I am trying to construct a simple ODE system model for experimental data describing yeast's growth and its glucose consumption. So far my attempt is the following:
$\frac{dG}{dt} =-v_1\\ \frac{dY}{dt} =v_1-v_2\\ v_1= \frac{k_1\,.\,Y\,.\,G}{1+k_2\,.\,G}\\ v_2= k_3\,.\,Y\\$
I have no knowledge about my three kinetic constants $k$, so I am trying at the same time to estimate them through fitting my system to experimental data.
So far, my fit looks like this (in my graph the M stands for G)
My question is, if someone could advise me what kind of function should I try out in order to avoid that the decrease of yeast reach values so near to zero?
I was thinking about a piecewise function; however, I have no idea if that could be a good solution, or there is a way to do it through a continuous one.
In case that could be worth to know, I am estimating the unknown constants with Pyomo for Python.

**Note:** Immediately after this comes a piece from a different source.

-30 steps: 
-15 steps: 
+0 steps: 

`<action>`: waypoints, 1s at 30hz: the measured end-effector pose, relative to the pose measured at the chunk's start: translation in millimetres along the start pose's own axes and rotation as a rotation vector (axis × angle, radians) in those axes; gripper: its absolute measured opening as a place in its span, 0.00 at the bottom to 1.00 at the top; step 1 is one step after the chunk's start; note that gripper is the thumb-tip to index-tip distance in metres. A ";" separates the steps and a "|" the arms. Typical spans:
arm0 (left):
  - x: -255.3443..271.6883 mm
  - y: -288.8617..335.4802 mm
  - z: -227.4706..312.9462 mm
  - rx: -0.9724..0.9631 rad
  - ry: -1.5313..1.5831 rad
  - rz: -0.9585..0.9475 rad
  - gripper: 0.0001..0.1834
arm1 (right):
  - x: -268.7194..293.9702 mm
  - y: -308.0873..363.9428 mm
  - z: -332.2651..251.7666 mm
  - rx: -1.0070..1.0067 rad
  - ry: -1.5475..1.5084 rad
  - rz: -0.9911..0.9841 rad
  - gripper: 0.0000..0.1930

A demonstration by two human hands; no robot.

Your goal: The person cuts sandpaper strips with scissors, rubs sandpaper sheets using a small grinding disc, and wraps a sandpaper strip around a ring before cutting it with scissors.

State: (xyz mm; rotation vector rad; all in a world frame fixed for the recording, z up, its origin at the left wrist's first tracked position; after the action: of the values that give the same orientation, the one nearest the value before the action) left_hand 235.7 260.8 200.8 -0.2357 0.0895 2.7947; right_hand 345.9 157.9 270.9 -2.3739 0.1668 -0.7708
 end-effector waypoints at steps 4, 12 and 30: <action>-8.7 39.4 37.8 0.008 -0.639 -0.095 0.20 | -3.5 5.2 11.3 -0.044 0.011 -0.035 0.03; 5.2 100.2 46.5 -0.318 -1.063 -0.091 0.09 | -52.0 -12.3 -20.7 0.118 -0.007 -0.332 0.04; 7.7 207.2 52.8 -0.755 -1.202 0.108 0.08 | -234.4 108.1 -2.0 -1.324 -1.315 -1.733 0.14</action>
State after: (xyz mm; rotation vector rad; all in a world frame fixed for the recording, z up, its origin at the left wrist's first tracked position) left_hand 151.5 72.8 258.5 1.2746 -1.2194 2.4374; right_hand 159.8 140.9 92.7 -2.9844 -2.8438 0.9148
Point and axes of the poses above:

* EDIT 08.08.2016: * My data is time(hours), glucose(mg/L) and yeast (mg/L)
time glucose yeast
0 94.4 3.43
4 83.5 4.83
8 72.2 6.13
12 61.2 7.06
16 50.6 7.84
20 41.4 8.19
24 33.5 8.05
28 26.8 6.94
32 20.9 5.44
36 15.6 4.43
40 11.6 3.96
44 8.63 3.75
48 6.171 3.61
52 4.473 3.55
56 3.069 3.49
60 2.309 3.4
64 1.608 3.33
68 1.199 3.28
72 1.025 3.21
76 0.9097 3.14
80 0.8527 3.09
84 0.7957 3.02
88 0.6802 2.95
92 0.5647 2.9
96 0.4491 2.86
100 0.3336 2.79
104 0 2.74
108 0 2.69
112 0 2.64
116 0 2.6
120 0 2.55
124 0 2.5
128 0 2.45
132 0 2.41
136 0 2.36
140 0 2.31
144 0 2.27
From my tests it seems that the experimental data is inconsistent with the system of differential equations : $$\begin{cases} \frac{dG}{dt} =-v_1\\ \frac{dY}{dt} =v_1-v_2\\ v_1= \frac{k_1\,.\,Y\,.\,G}{1+k_2\,.\,G}\\ v_2= k_3\,.\,Y\\ \end{cases}$$ Is there not a typo ? Are you sure that these differential equations are a correct model for the physical experiment ?
For example, among other tests : $$\frac{v_2}{Y}=-\frac{\frac{dG}{dt}+\frac{dY}{dt}}{Y}$$ The drawing should show approximately an horizontal line, since $\frac{v_2}{Y}=k_3$
It is far to be true (figure below). I cannot say where is the mistake.
I think that this inconsistency is the main cause of your difficulty to make the curve issued from the system of equations to fit with the experimental data.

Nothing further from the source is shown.